» **Task description**
Reproduce the full listing without a single change.

» **Exercise data**
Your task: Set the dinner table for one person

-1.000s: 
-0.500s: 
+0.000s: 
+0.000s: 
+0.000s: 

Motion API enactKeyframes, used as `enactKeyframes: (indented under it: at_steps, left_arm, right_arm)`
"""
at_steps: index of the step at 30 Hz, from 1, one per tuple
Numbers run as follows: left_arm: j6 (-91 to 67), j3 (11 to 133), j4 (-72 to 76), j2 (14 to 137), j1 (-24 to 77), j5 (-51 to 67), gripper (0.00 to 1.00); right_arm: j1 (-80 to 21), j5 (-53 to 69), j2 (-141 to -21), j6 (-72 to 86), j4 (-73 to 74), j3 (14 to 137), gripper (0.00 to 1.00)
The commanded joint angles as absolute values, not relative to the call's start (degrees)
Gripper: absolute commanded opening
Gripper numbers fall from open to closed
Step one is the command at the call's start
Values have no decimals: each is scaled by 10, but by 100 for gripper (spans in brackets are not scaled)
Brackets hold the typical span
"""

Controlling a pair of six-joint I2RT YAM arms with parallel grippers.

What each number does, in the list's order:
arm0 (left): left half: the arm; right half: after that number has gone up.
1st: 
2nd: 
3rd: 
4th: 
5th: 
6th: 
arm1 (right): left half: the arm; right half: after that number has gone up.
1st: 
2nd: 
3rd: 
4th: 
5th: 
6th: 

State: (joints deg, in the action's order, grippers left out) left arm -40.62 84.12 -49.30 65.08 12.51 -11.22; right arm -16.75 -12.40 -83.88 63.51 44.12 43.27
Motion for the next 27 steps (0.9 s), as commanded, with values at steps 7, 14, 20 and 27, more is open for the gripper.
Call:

» **Answer for the task**
Your task: Set the dinner table for one person

-1.000s: 
-0.500s: 
+0.000s: 
+0.000s: 
+0.000s: 

Motion API enactKeyframes, used as `enactKeyframes: (indented under it: at_steps, left_arm, right_arm)`
"""
at_steps: index of the step at 30 Hz, from 1, one per tuple
Numbers run as follows: left_arm: j6 (-91 to 67), j3 (11 to 133), j4 (-72 to 76), j2 (14 to 137), j1 (-24 to 77), j5 (-51 to 67), gripper (0.00 to 1.00); right_arm: j1 (-80 to 21), j5 (-53 to 69), j2 (-141 to -21), j6 (-72 to 86), j4 (-73 to 74), j3 (14 to 137), gripper (0.00 to 1.00)
The commanded joint angles as absolute values, not relative to the call's start (degrees)
Gripper: absolute commanded opening
Gripper numbers fall from open to closed
Step one is the command at the call's start
Values have no decimals: each is scaled by 10, but by 100 for gripper (spans in brackets are not scaled)
Brackets hold the typical span
"""

Controlling a pair of six-joint I2RT YAM arms with parallel grippers.

What each number does, in the list's order:
arm0 (left): left half: the arm; right half: after that number has gone up.
1st: 
2nd: 
3rd: 
4th: 
5th: 
6th: 
arm1 (right): left half: the arm; right half: after that number has gone up.
1st: 
2nd: 
3rd: 
4th: 
5th: 
6th: 

State: (joints deg, in the action's order, grippers left out) left arm -40.62 84.12 -49.30 65.08 12.51 -11.22; right arm -16.75 -12.40 -83.88 63.51 44.12 43.27
Motion for the next 27 steps (0.9 s), as commanded, with values at steps 7, 14, 20 and 27, more is open for the gripper.
Call:

This exercise has nothing further to it.